* **DIRECTIONS FOR THIS TASK**:
A single count is required: the lines of the data below in which the word "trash" occurs.
↓↓↓
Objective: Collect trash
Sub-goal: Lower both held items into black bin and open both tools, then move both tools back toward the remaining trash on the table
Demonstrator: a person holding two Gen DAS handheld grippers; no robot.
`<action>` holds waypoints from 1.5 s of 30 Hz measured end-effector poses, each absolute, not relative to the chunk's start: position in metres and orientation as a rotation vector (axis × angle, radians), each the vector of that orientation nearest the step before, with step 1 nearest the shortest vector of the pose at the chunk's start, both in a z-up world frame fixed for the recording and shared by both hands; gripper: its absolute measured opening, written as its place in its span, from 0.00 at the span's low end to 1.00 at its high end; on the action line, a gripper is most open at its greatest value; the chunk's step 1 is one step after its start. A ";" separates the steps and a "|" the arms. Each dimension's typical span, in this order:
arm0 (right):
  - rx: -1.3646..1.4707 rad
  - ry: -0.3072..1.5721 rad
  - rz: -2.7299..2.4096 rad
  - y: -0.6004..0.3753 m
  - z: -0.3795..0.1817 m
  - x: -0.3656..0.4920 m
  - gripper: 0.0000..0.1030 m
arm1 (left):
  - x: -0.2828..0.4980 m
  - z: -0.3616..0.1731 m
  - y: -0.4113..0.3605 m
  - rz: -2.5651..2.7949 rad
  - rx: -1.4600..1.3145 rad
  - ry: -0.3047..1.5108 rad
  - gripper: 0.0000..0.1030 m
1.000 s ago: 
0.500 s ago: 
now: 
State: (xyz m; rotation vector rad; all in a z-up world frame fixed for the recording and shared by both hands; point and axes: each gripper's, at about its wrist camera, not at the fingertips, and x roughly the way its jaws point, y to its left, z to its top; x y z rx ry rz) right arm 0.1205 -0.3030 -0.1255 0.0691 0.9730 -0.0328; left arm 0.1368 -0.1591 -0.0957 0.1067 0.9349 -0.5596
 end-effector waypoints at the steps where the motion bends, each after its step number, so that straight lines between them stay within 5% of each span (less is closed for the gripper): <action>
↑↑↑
* **SOLVED PROBLEM**:
2